McKenna was in a meeting about new arrest procedures when the watch officer came into the room and looked at him significantly.
The guy droning on in front was a city government lawyer and most of his audience was nodding off. It was midafternoon and the coffee had long run out but not the lawyer.
McKenna ducked outside and the watch officer said, “You got another, looks like. Down in autopsy.”
It had washed up on Orange Beach near the Florida line, so Baldwin County Homicide had done the honors. Nobody knew who it was and the fingerprints went nowhere. It had on jeans and no underwear, McKenna read in the Baldwin County report.
When the Baldwin County sheriff saw on the Internet cross-correlation index that it was similar to McKenna’s case they sent it over for the Mobile ME. That had taken a day, so the corpse was a bit more rotted. It was already gutted and probed, and the ME had been expecting him.
“Same as your guy,” the ME said. “More of those raised marks, all over the body.”
Suited up and wearing masks, they went over the swollen carcass. The rot and swarming stink caught in McKenna’s throat but he forced down the impulse to vomit. He had never been good at this clinical stuff. He made himself focus on what the ME was pointing out, oblivious to McKenna’s rigidity.

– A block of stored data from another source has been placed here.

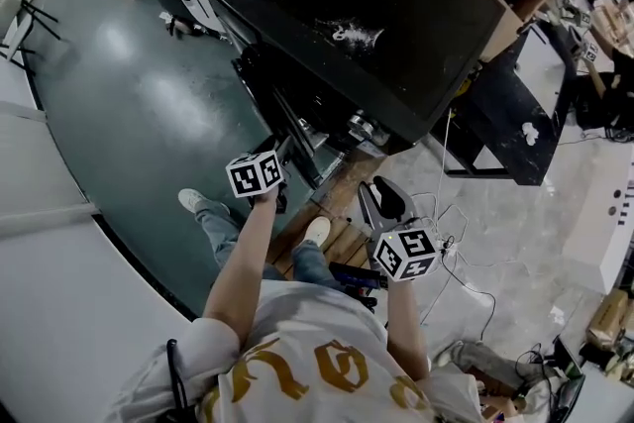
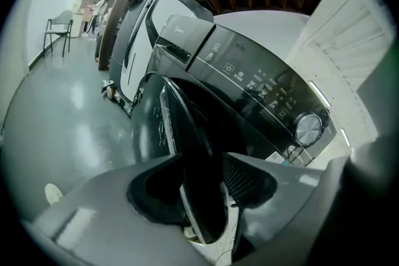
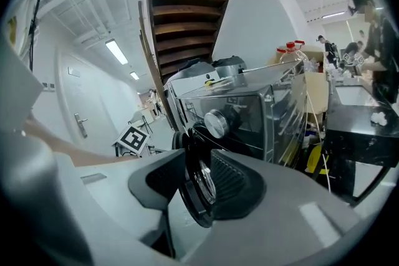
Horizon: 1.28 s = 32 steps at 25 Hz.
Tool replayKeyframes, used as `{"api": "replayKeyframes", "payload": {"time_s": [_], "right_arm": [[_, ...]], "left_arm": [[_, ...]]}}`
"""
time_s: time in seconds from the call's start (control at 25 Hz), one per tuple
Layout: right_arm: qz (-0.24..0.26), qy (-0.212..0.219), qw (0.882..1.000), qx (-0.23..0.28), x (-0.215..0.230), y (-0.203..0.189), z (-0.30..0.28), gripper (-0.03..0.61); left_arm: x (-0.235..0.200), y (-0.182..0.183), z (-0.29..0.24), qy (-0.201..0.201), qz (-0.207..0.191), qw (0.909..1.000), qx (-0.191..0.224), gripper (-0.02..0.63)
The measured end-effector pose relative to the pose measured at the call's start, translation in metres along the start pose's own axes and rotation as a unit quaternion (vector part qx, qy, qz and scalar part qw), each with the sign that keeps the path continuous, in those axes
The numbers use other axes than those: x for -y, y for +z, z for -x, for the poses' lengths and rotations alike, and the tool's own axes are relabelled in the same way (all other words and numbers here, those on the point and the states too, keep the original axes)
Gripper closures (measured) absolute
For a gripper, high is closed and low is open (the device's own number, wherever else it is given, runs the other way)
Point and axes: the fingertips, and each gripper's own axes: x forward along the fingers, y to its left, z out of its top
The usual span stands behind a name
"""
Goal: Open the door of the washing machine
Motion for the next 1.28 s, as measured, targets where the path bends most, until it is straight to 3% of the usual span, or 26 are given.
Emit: {"api": "replayKeyframes", "payload": {"time_s": [0.72,1.28], "right_arm": [[0.05,0.066,0.997,0.003,-0.067,0.015,-0.028,0.462],[0.069,0.125,0.99,-0.018,-0.119,0.017,-0.067,0.465]], "left_arm": [[-0.057,-0.015,0.059,0.044,0.013,0.9989,0.006,0.474],[-0.121,-0.009,0.102,0.097,0.02,0.995,0.014,0.486]]}}
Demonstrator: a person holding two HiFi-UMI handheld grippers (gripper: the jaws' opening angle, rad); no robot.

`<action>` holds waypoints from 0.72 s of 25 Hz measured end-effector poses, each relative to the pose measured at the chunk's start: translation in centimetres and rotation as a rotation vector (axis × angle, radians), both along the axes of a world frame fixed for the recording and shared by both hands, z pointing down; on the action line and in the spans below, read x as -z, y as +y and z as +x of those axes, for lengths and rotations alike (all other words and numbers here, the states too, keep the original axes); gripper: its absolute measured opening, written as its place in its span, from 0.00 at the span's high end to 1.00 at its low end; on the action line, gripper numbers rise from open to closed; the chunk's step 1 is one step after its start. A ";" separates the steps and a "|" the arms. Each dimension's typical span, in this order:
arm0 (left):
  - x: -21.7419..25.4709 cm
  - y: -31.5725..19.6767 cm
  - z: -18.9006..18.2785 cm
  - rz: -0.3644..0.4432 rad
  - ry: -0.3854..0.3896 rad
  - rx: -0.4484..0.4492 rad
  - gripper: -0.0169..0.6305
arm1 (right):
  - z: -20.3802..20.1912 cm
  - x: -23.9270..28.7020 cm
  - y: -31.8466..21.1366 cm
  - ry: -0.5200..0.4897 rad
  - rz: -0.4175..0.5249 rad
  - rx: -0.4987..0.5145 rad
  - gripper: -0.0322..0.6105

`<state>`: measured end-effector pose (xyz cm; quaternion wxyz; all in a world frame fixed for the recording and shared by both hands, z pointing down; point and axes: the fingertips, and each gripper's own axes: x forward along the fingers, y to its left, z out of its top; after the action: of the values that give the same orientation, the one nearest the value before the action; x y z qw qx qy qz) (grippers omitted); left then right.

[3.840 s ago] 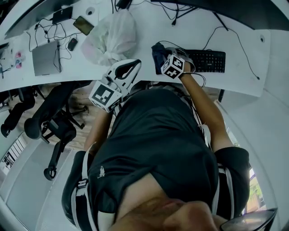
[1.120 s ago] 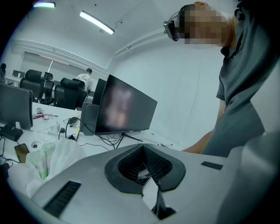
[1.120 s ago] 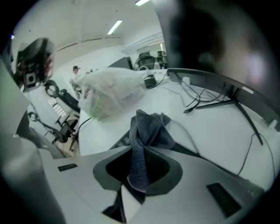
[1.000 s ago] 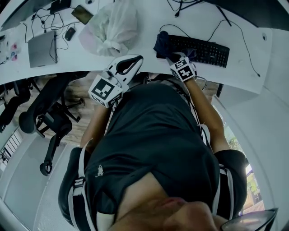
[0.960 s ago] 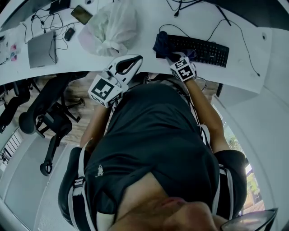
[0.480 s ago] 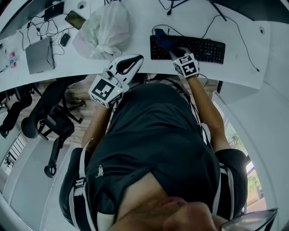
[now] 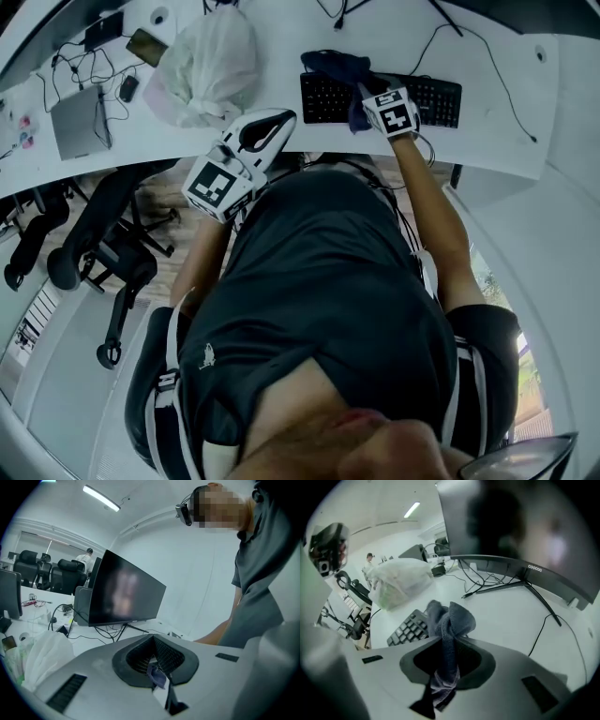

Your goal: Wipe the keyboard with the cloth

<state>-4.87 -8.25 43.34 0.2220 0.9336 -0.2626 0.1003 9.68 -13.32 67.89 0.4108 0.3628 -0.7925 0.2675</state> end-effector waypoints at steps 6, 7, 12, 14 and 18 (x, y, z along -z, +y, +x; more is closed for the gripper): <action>-0.2 0.0 -0.1 -0.031 0.003 0.038 0.97 | -2.3 -1.4 12.1 -0.091 -0.166 0.105 0.84; -0.4 0.1 0.0 -0.030 -0.002 0.033 0.97 | -2.0 -1.0 11.4 -0.096 -0.151 0.095 0.84; -0.6 0.4 1.4 -0.025 -0.015 0.019 0.97 | 1.5 0.9 1.2 -0.004 0.036 0.053 0.84; 0.0 0.4 2.5 -0.014 -0.008 0.009 0.97 | 3.1 0.0 0.8 0.021 0.005 0.019 0.84; 0.1 0.6 3.2 -0.022 -0.004 0.018 0.97 | 2.7 -1.2 9.1 -0.007 -0.045 0.039 0.84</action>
<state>-1.63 -7.67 43.24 0.2325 0.9285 -0.2704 0.1032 12.40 -4.27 69.07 0.4210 0.3371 -0.7947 0.2785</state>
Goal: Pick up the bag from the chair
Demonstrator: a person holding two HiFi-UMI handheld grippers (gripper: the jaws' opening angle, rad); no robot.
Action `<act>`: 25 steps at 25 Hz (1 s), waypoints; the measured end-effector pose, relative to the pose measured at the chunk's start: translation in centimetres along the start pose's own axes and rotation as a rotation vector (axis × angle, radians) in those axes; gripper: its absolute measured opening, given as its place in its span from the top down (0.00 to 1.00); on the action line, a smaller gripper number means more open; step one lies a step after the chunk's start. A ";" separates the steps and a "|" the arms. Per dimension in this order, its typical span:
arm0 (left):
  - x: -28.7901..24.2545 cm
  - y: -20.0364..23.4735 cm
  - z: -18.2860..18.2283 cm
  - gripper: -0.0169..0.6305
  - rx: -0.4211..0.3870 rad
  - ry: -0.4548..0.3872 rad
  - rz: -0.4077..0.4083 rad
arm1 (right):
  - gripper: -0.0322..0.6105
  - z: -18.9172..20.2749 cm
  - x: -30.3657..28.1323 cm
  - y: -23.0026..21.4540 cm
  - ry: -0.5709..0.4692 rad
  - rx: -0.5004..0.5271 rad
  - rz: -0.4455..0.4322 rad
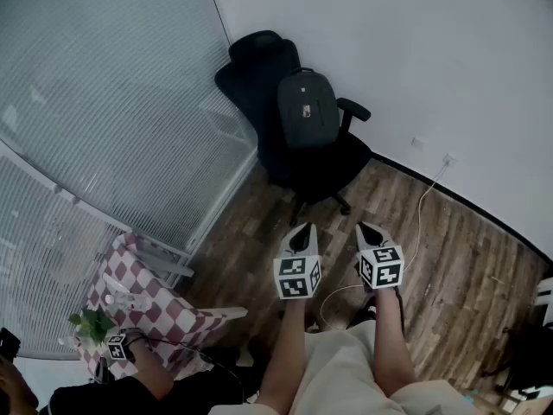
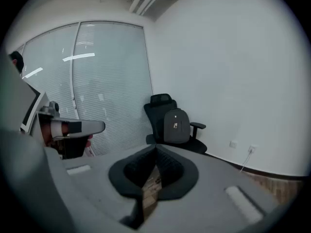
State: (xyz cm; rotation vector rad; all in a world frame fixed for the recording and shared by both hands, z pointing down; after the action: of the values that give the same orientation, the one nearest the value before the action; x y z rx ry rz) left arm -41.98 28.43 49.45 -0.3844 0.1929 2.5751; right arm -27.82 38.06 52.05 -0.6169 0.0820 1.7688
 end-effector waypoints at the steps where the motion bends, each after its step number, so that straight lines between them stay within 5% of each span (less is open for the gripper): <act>1: 0.1 0.3 -0.1 0.96 0.002 -0.005 -0.002 | 0.95 -0.2 -0.1 0.2 -0.003 0.003 0.001; 25: 0.5 5.2 -0.2 0.96 0.034 -0.031 -0.049 | 0.95 -0.7 -1.8 0.4 -0.017 -0.068 0.038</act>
State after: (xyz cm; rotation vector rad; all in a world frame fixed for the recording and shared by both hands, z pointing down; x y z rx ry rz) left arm -45.01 24.21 49.42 -0.3320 0.2138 2.5247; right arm -27.70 36.07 52.19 -0.6536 0.0223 1.8197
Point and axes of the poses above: the fingertips, and each gripper's own axes: x backward along the fingers, y to its left, z out of its underside, the point moved 5 cm from there along x, backward along the fingers, and after that the axes turned 9 degrees about -x, right-handed, at the moved point
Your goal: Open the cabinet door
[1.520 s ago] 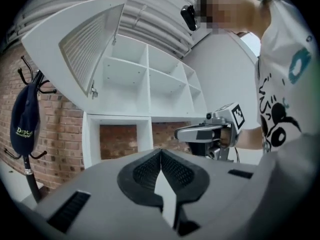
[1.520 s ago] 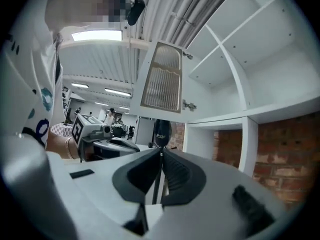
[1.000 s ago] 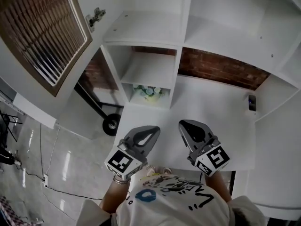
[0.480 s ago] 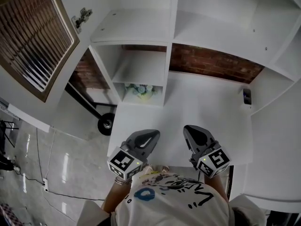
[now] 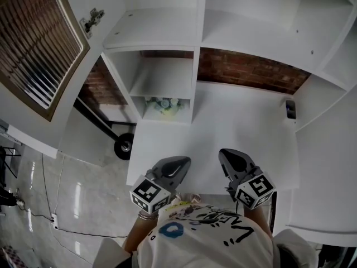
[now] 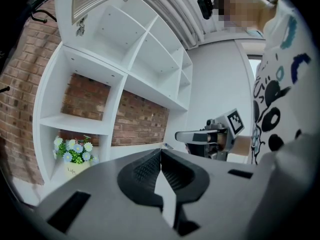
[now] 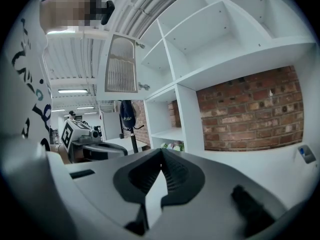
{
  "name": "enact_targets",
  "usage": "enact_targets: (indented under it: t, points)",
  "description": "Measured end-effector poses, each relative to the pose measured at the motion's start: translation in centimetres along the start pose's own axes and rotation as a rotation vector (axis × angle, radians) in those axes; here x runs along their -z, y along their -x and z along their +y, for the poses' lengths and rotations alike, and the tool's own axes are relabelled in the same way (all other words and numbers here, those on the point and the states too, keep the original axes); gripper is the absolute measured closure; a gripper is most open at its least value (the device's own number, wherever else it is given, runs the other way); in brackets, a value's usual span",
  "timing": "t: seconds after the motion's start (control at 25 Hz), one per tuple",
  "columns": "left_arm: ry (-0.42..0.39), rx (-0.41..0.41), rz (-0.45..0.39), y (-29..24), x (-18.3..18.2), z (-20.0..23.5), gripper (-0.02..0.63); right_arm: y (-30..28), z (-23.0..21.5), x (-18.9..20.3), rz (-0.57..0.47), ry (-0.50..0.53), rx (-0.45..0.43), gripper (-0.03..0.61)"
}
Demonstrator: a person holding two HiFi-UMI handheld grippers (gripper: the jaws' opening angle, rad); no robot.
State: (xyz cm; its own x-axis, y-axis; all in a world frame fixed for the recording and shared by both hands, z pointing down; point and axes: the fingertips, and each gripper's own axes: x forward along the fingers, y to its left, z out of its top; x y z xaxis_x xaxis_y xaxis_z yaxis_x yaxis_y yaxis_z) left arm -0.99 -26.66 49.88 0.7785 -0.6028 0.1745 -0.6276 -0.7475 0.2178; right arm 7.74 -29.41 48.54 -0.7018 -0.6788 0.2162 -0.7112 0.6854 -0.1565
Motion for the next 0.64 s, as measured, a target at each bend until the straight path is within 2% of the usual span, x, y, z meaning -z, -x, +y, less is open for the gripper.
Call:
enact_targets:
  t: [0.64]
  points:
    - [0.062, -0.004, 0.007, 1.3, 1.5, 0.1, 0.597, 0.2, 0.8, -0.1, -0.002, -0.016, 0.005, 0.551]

Long ridges of reddened, puckering flesh laced around the trunk and down the right leg. A foot was missing. The leg was drained white, and the ME said it looked like a shark bite. Something had nibbled at the genitals. “Most likely a turtle,” the ME said. “They go for the delicacies.”
McKenna let this remark pass by and studied the face. Black eyes, broad nose, weathered brown skin. “Any punctures?”
“Five, on top of the ridges. Not made by teeth or anything I know.”